**Description of the task**
Within the data below, count the lines that include "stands" and give only the count.

>>

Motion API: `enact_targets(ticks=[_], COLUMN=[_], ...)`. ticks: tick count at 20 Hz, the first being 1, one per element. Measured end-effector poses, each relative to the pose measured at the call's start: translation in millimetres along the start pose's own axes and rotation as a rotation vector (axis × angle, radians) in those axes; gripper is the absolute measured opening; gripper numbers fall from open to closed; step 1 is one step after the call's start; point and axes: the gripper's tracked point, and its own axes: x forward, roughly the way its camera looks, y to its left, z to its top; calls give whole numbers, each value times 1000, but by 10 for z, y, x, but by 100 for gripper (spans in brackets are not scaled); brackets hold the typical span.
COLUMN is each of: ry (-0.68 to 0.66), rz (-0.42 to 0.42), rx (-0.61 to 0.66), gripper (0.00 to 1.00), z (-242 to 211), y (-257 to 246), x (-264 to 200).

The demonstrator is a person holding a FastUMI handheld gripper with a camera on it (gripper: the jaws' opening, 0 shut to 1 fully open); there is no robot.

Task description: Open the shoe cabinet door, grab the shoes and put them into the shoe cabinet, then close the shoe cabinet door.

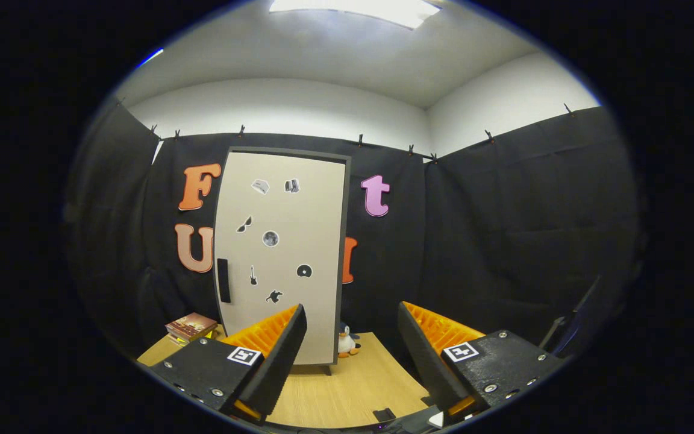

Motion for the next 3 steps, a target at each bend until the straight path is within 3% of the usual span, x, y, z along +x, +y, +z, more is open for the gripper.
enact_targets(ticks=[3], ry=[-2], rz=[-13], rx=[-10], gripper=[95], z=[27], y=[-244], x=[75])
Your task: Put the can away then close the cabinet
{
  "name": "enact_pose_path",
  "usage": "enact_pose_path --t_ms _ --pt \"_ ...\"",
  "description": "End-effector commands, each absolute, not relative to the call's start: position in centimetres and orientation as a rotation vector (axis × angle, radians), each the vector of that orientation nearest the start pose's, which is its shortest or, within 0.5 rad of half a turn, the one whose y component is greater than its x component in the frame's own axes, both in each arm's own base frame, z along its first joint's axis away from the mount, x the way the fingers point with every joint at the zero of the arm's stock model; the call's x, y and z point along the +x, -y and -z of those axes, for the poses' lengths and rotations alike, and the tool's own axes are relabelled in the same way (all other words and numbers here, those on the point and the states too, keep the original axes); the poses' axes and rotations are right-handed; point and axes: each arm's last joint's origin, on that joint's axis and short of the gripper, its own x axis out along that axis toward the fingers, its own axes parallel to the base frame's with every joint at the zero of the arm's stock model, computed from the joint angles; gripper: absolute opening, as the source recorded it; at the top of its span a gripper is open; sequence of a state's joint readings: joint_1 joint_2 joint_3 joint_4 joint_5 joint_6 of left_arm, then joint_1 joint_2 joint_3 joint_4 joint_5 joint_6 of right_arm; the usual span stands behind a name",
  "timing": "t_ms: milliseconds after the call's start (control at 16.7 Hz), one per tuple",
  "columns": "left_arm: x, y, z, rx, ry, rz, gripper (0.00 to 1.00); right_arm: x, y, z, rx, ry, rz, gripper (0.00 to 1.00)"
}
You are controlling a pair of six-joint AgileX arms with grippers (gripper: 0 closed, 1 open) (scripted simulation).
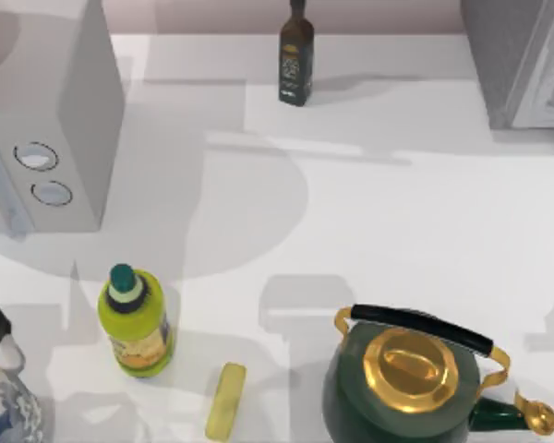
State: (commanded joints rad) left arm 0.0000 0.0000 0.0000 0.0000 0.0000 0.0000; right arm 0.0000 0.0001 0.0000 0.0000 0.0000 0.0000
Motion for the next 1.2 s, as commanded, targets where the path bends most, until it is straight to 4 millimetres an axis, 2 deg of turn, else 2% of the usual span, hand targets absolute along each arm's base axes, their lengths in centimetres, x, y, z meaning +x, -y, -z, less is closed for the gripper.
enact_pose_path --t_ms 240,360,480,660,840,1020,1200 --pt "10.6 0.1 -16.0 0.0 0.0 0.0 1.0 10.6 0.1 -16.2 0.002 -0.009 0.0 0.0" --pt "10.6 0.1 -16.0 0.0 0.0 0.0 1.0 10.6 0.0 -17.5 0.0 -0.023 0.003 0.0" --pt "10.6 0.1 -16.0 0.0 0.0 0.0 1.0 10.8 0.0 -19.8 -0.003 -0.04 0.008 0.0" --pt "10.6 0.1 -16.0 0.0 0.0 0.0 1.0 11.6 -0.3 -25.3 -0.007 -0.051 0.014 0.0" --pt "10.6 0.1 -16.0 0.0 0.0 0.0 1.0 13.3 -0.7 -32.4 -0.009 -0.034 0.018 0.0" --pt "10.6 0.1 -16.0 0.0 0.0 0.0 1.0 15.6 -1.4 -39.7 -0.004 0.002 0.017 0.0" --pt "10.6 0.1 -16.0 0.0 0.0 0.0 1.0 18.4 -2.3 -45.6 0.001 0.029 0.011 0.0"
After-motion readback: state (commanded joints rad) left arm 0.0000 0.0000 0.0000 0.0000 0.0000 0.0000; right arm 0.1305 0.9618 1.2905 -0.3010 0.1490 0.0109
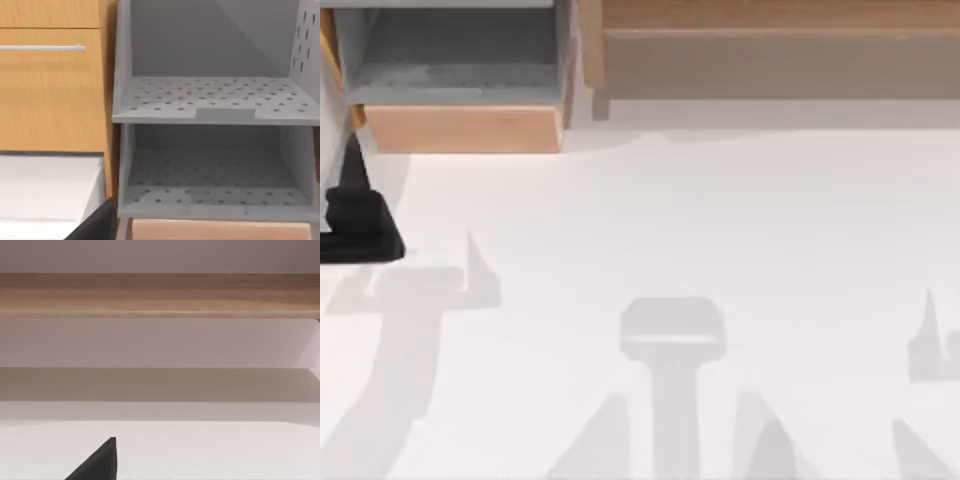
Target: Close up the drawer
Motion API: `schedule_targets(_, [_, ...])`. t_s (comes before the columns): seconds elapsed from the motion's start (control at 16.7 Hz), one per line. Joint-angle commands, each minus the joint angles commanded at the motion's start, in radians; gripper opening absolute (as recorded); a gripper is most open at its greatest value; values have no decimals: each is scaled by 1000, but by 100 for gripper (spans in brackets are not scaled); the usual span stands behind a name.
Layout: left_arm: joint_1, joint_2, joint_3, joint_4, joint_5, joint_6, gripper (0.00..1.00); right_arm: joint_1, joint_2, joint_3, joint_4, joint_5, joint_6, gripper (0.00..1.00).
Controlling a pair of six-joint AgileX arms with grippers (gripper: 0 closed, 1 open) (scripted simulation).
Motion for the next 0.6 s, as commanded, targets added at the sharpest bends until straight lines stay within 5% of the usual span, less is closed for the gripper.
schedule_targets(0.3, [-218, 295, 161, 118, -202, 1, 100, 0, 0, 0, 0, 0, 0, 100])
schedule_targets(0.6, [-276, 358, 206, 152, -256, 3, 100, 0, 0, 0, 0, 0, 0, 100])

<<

**Exercise output**
2